Pour un plus ample exposé des faits, moyens et prétentions des parties, il est renvoyé aux écritures de celles-ci conformément aux dispositions de l’article 455 du code de procédure civile.
L’ordonnance de clôture a été rendue le 4 juillet 2023 et l’affaire a été appelée à l’audience du 18 septembre 2023.
MOTIFS DE LA DÉCISION
A titre préliminaire, la cour constate que M. [M] n’a pas actualisé ses conclusions en dépit de l’ordonnance d’irrecevabilité partielle rendue le 22 mars 2022 concernant les demandes nouvelles formulées à l’encontre du SDC et qu’elle n’est pas tenue de statuer sur ces demandes d’ores et déjà déclarées irrecevables.
Il a également été précisé à l’audience que la société MAAF assurances, représentée par Me Frenkian, intervenait en tant qu’assureur de la société SMP et en tant qu’assureur de la société Clément et qu’elle avait exécuté le jugement en ces qualités.
Il résulte du dernier alinéa de l’article 954 du code de procédure civile que la partie qui ne conclut pas ou qui, sans énoncer de nouveaux moyens, demande la confirmation du jugement est réputée s’en approprier les motifs.
Il y a lieu également de rappeler qu’aux termes de l’article 954 al.2 du code de procédure civile, les prétentions sont récapitulées sous forme de dispositif et que la cour ne statue que sur les prétentions énoncées au dispositif.
Il est enfin rappelé que la cour n’est pas tenue de statuer sur les demandes de «dire et juger» qui ne sont pas des prétentions juridiques au sens de l’article 4 du code de procédure civile.
En l’absence de toute contestation les dispositions relatives à la nature, les causes et l’origine des désordres, telles que constatées par l’expert et celles relatives au rejet des demandes reconventionnelles de Mme [B] sont acquises.
Sur les responsabilités encourues
Il est acquis que les responsabilités ont été réclamées par M. [M] et le SDC au titre de la théorie du trouble anormal de voisinage.
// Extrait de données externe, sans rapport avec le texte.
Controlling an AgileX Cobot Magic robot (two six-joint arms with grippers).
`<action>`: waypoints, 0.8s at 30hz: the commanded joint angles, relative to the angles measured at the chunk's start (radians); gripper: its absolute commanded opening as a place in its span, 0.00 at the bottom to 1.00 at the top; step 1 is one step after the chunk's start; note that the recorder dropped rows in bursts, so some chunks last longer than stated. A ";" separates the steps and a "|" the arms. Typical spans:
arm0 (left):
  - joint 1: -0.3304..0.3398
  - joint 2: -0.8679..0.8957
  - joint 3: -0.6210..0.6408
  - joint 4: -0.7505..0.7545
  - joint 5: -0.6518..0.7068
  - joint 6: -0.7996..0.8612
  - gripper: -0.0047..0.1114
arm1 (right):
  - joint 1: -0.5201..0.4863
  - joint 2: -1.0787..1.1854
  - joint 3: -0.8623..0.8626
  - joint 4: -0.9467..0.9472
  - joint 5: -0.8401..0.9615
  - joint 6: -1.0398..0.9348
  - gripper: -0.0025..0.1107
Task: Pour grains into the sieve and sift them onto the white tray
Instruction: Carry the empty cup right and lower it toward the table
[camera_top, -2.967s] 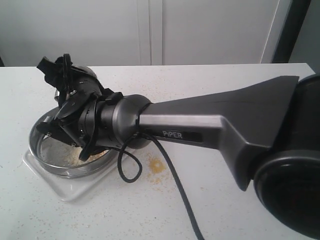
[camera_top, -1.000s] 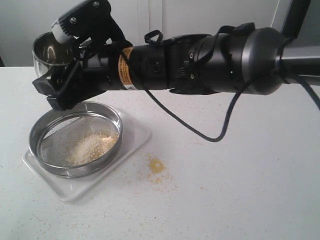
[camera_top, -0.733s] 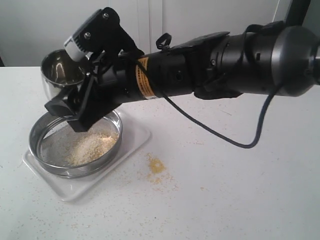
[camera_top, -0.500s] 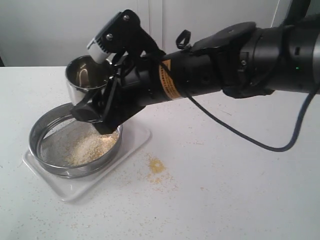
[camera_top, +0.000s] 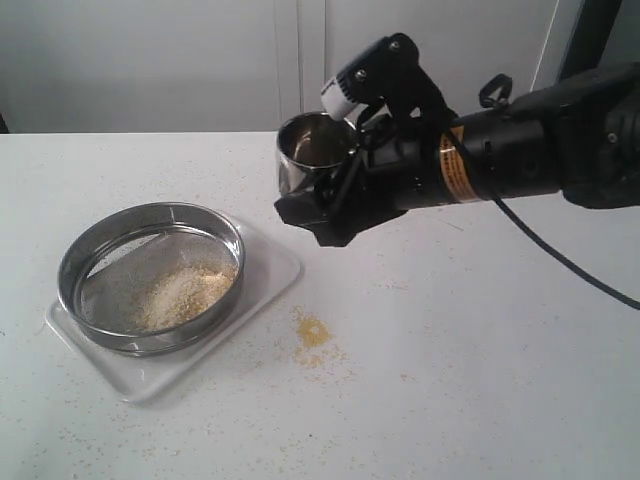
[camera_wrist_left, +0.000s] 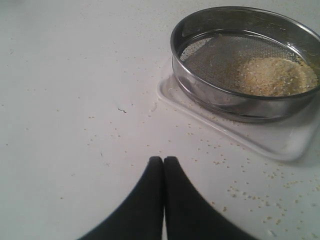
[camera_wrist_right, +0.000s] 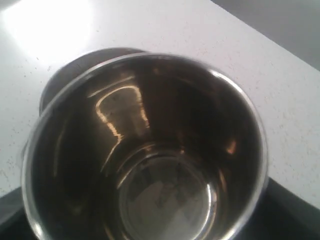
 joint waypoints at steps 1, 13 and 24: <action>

Aucune partie ne remet en cause le fait qu’il y a eu un trouble excédant les inconvénients normaux du voisinage eu égard aux dommages constatés chez M. [M]. Cette action peut s’exercer non seulement à l’encontre du propriétaire du fonds, de ses occupants, mais également à l’encontre de tous ceux dont les travaux sont en relation directe avec les troubles subis.
Dès lors, la cour n’est pas tenue de répondre aux moyens développés par la société SMP relatifs à la prescription biennale de l’article 1792-3 du code civil, d’autant qu’elle ne formule aucune prétention à ce titre dans le dispositif de ses conclusions.
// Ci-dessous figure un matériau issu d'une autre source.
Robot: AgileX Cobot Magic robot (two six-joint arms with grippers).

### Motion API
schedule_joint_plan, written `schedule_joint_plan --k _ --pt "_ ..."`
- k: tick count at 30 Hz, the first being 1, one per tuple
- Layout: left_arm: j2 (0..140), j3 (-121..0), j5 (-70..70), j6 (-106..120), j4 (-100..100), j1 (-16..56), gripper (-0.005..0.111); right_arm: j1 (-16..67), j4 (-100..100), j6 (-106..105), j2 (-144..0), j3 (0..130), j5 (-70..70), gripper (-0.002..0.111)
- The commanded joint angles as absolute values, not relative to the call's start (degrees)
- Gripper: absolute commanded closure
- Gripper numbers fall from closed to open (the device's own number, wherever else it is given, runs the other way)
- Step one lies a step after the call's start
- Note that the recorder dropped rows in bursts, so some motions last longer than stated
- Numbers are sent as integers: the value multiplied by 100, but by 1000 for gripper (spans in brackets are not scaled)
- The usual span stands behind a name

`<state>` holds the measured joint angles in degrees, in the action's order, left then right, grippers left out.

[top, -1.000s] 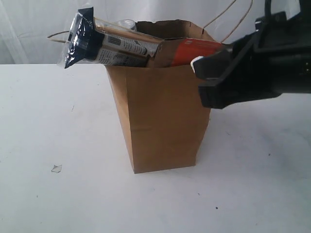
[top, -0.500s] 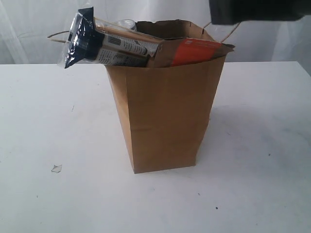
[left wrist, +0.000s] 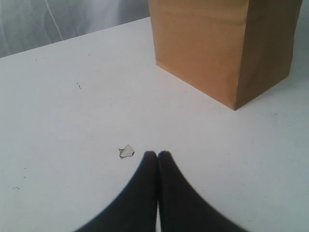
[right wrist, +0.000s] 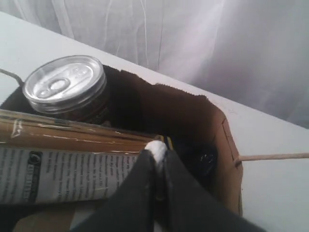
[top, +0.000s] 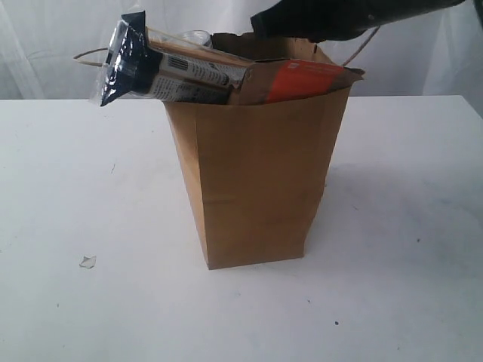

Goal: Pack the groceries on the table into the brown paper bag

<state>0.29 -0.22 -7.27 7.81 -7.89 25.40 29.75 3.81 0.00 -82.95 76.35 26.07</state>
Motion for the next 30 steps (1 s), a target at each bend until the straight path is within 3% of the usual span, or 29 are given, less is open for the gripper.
schedule_joint_plan --k 1,23,30 --pt "0 0 -732 765 -813 2532 107 2912 214 0 -8582 7813 2646 107" --pt "0 0 -732 765 -813 2532 107 2797 214 0 -8947 7943 2823 106" --pt "0 0 -732 765 -813 2532 107 2797 214 0 -8947 7943 2887 83"
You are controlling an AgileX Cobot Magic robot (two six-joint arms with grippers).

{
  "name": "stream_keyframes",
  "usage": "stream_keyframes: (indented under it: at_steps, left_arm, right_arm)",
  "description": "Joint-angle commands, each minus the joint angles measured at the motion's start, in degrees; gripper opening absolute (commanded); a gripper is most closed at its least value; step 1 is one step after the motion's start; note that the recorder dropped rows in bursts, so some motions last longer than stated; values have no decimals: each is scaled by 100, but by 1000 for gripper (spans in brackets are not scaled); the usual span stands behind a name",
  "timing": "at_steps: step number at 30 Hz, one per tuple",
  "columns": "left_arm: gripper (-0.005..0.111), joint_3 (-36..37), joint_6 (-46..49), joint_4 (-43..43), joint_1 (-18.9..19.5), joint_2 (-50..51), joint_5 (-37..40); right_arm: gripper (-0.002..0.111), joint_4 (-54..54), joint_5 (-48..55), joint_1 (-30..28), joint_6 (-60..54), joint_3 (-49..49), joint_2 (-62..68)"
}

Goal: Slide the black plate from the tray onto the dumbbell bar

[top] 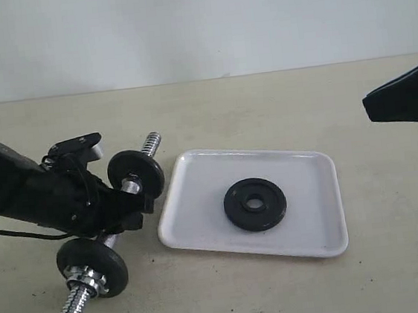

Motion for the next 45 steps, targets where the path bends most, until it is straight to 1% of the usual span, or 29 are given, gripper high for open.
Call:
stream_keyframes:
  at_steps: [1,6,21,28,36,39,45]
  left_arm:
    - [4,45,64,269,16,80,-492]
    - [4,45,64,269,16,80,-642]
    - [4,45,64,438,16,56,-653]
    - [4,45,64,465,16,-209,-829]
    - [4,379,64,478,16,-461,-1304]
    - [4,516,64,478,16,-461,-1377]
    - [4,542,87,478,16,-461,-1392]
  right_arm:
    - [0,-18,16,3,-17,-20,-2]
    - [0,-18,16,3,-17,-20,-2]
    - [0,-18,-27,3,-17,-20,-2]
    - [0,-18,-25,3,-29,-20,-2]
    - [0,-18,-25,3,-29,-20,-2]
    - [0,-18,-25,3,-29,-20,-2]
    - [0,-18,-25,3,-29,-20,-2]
Si la matérialité des désordres n’est pas contestée, les parties intervenues à l’opération de construction dénient leur responsabilité, ou entendent la voir minimisée.
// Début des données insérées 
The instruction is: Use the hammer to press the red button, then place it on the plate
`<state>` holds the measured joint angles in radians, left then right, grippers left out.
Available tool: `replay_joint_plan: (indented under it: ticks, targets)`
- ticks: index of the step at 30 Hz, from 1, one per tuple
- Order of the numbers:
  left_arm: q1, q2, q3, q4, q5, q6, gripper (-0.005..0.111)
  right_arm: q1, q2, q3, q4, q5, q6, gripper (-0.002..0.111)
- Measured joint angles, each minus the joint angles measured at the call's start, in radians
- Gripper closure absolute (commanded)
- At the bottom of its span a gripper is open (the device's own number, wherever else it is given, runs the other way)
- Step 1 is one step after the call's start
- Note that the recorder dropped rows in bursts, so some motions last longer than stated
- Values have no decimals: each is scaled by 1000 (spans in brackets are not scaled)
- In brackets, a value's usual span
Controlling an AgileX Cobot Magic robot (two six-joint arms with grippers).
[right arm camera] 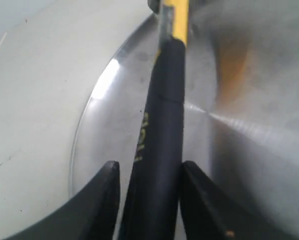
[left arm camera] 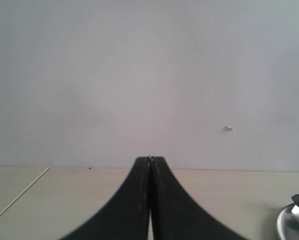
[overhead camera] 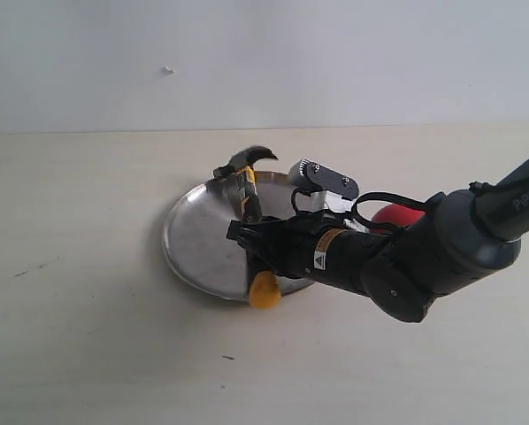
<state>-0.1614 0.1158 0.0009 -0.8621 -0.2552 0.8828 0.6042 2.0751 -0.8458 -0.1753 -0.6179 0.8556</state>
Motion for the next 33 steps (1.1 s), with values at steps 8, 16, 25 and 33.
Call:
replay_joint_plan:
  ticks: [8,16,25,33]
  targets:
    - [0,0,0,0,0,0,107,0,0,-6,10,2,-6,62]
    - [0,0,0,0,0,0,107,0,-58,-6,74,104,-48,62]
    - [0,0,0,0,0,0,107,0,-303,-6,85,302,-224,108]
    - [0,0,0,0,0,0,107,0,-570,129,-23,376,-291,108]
— Sur la responsabilité des sociétés SMP et Clément Frères
Pour retenir la responsabilité des professionnels de la douche, le tribunal a estimé que les travaux n’avaient pas été réalisés conformément aux règles de l’art et qu’ils ont concouru aux infiltrations en provenance de la salle de douche.
Moyens des parties :
M. [M] rappelle que l’entrepreneur est tenu de livrer un ouvrage conforme aux stipulations contractuelles et exempt de vices et qu’à défaut, il méconnaît son obligation de résultat et engage de plein droit sa responsabilité.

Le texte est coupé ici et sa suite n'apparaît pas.